18. A computer program for identifying a root cause of an anomalous incident in a system, the anomalous incident being associated with a primary KPI, the computer program comprising: one or more non-transitory computer-readable storage devices (106A-N) and a plurality of program instructions stored on at least one of the one or more computer-readable storage devices (106A-N), the plurality of program instructions comprising: program instructions to select a plurality of time sequences of secondary KPIs of the system; program instructions to calculate, by a processor (104A-N), a spectral saliency of a time sequence of the primary KPI and of the time sequences of each secondary KPI; program instructions to calculate, by a processor (104A-N), based on the spectral saliencies, similarities between the time sequence of the primary KPI and each secondary KPI time sequence; and program instructions to select one or more secondary KPIs having greatest similarity to the primary KPI as root cause KPIs.

19. A non-transitory computer-readable medium storing executable instructions for identifying one or more root causes of an anomalous incident in a system, the anomalous incident being associated with a primary Key Performance Indicator, KPI, wherein the executable instruction, when executed by a processor (104A-N), cause the processor (104A-N) to: select a plurality of time sequences of secondary KPIs of the system; calculate a spectral saliency of a time sequence of the primary KPI and of each secondary KPI time sequence; calculate, based on the spectral saliencies, similarities between the time sequence of the primary KPI and each secondary KPI time sequence; and select one or more secondary KPIs having greatest similarity to the primary KPI as root cause KPIs.

25

Description:
METHOD AND APPARATUS FOR IDENTIFYING ROOT CAUSES OF AN

ANOMALOUS INCIDENT

TECHNICAL FIELD

The present application relates to root cause analysis, and more particularly to a method and an apparatus for identifying one or more root causes of an anomalous incident associated with a primary key performance indicator.

BACKGROUND

Computer control of complex machinery and systems is nowadays ubiquitous. Users of computer controlled machinery and systems (hereinafter simplified to “computer controlled systems”) are familiar with receiving error messages, and are familiar with the sometimes difficult task of identifying the underlying cause of a received error message. As the complexity of computer controlled systems increases, particularly with the nesting of systems and the multitasking of components and subsystems, the problem of identifying the root cause of anomalous behaviour increases exponentially.

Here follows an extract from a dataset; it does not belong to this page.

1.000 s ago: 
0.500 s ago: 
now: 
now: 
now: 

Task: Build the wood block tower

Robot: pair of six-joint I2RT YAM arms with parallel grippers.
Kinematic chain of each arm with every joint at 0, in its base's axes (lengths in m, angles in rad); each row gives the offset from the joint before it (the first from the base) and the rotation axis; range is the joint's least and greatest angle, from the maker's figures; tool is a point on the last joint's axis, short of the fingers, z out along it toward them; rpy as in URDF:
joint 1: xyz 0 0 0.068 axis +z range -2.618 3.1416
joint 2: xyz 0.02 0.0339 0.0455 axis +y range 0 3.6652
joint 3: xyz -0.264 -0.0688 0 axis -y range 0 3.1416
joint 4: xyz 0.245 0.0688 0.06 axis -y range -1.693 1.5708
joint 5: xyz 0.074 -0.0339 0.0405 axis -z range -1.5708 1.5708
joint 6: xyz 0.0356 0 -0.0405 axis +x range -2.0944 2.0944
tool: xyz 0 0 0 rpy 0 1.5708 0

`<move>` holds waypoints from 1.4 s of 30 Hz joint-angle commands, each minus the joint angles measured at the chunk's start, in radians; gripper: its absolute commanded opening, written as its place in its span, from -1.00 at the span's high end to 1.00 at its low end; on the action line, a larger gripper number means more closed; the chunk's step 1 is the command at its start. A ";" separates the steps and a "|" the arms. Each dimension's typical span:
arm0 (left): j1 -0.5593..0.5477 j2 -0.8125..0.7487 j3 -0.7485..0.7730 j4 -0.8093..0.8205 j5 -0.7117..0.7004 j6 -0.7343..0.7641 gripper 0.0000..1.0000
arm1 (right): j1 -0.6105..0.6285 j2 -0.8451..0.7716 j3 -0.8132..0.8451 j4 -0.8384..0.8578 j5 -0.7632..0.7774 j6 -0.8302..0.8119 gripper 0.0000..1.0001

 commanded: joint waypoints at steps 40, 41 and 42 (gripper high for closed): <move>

Many types of complex systems use a system of performance indicators as a means of monitoring system performance. The more important of these performance indicators are often referred to as key performance indicators (KPI). In complex systems, it is common for there to be a hierarchy of KPIs. In a manufacturing or processing context, the highest level KPIs may relate to the overall performance of a facility, such as output volume, input volumes (energy, water, raw materials, etc.), and anomalies in these KPIs are indicative of one or more anomalies with the processes, systems, or equipment of the facility. Each of the processes, systems, and items of equipment will typically have its own KPI based on monitoring or measurement, periodically or continuously, and there may be a hierarchy of KPIs within any process, system or machinery. It will be appreciated that an anomaly at a low level in the hierarchy of KPIs may give rise to anomalies in multiple higher level KPIs, and the knock on effects of an anomaly at a low level in a hierarchy may cause further anomalies which in turn give rise to other anomalies. The result, even in only moderately complex systems, is that a low-level fault may give rise to so many higher level anomalies that it becomes extremely difficult to identify the root cause of a raft of KPI anomalies. With systems as complex as telecommunication core networks, identification of the KPI directly associated with the root cause of a higher level anomaly becomes extremely difficult and hence extremely time consuming. A telecommunication core network supports numerous services, each having associated KPIs, and is made up of a large number subsystems and heterogeneous network elements, with each subsystems and element in turn typically including a large set of KPIs. Similarly, managing the performance of telecommunications systems such as an IP based Multimedia Subsytem (IMS) network is generally critically dependent on monitoring KPIs. For example, performance evaluation of SIP (Session Initiation Protocol) metrics may be key to managing multimedia service such as Video on Demand (VoD), Voice over IP (VoIP), or Voice over LTE (VoLTE).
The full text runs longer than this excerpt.